After some rumours of the band's breakup arrived online earlier this week, the long-running act confirmed their impending departure in a statement to Blabbermouth.
"When you have some success doing something that you love, you never really think about writing a statement about that something coming to an end. Well, that dream that we have had as Bleeding Through has come to an end," wrote the band's Brandan Schieppati. "I think I can speak for the rest of my bandmates in saying that we always hoped it would end on our terms, and it has."
Since forming in 1999, as a side-project to Schieppati's Eighteen Visions, the band recorded seven full-lengths and issued two DVDs that blended hardcore with melodic death metal and black metal textures. The group's last offering was 2012's The Great Fire, which Exclaim! called "the perfect summation of the band's career."
The band had also travelled the world supporting acts like Slayer and AFI, playing their own headlining shows, and participating in package treks like Ozzfest and the Warped Tour, among others.
Schieppati hinted that the split is amicable, explaining that "many of us just had life catch up with us in the way of marriages, kids, businesses and other endeavours. We can no longer dedicate what we need to to keep Bleeding Through going."

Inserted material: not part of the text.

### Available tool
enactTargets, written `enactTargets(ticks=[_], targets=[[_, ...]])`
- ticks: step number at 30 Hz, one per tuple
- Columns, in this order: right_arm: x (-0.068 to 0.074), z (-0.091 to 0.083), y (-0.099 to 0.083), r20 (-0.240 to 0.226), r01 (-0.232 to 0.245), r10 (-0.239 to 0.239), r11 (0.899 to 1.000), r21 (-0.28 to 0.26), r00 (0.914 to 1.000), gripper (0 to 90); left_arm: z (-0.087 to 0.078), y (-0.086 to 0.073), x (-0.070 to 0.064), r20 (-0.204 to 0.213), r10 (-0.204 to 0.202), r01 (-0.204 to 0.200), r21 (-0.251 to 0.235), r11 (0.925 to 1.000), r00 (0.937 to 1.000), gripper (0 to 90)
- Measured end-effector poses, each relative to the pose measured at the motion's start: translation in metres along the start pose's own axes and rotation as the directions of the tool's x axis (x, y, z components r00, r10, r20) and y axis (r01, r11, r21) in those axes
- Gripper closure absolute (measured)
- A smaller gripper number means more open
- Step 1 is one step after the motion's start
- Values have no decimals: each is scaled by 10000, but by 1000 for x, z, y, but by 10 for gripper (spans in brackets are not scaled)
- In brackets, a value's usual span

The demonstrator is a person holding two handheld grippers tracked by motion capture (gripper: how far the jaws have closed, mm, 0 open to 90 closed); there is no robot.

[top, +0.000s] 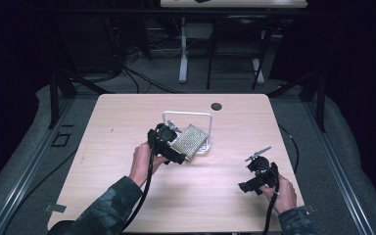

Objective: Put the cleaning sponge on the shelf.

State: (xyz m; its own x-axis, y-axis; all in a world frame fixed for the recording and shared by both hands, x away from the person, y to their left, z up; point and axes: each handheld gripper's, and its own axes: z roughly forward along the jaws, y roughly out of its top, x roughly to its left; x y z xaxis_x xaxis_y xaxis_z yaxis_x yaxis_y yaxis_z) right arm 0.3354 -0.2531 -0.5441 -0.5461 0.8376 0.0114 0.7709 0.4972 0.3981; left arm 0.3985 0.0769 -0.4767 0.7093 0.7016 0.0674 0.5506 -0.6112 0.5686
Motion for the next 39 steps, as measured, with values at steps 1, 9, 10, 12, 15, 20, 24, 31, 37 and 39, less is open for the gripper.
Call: enactTargets(ticks=[1, 9, 10, 12, 15, 20, 24, 31, 37, 39], targets=[[0, 0, 0, -1, -7, 7, 10000, 0, 10000, 23, -2, -2, 1, 1, -15, 15, -32, 10000, 10000, 3], [1, 0, 0, 42, 6, -6, 10000, 51, 10000, 23, -18, -19, 13, -343, 8, -7, 52, 10000, 9994, 3], [0, 0, 0, 39, 5, -5, 10000, 27, 10000, 23, -20, -22, 15, -363, -39, 40, 24, 10000, 9993, 3], [0, 1, 0, 19, -26, 26, 10000, -15, 10000, 23, -24, -27, 19, -486, -83, 85, 51, 10000, 9988, 3], [0, 0, 0, 33, -11, 10, 10000, 87, 10000, 23, -29, -35, 24, -557, -158, 165, 118, 9998, 9983, 3], [1, 1, 0, 39, -6, 6, 10000, 74, 10000, 25, -34, -50, 30, -881, -101, 140, 438, 9989, 9961, 2], [1, 1, 0, 41, -10, 10, 10000, 88, 10000, 25, -36, -61, 35, -840, -266, 309, 508, 9982, 9961, 2], [2, 1, 0, 17, -45, 45, 9999, 104, 10000, 25, -45, -78, 42, -880, -456, 500, 489, 9976, 9951, 2], [2, 2, 0, 26, -33, 33, 9999, 108, 10000, 25, -49, -95, 47, -911, -664, 718, 576, 9958, 9936, 1], [2, 2, 0, 57, -23, 22, 9999, 100, 10000, 25, -50, -100, 49, -932, -701, 763, 645, 9950, 9932, 1]])
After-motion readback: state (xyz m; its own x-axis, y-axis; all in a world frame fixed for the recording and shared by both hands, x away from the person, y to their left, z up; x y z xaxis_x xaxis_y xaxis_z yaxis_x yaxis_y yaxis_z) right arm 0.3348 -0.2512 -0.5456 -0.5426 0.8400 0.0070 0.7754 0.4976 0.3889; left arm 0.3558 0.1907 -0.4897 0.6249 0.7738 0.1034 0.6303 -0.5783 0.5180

"Personally, I feel doing this band in a part-time fashion is not what this band is about and and feel like we have always been an all-or-nothing band," he continued, before adding that Bleeding Through will be playing some farewell dates. "With that being said, and because we have established a worldwide following over the last 14 years, we want to give us and those people one more chance to share in this music together."
Show specifics are expected to pop up sometime soon, but Bleeding Through have so far announced that they will be heading to Europe for some final concerts.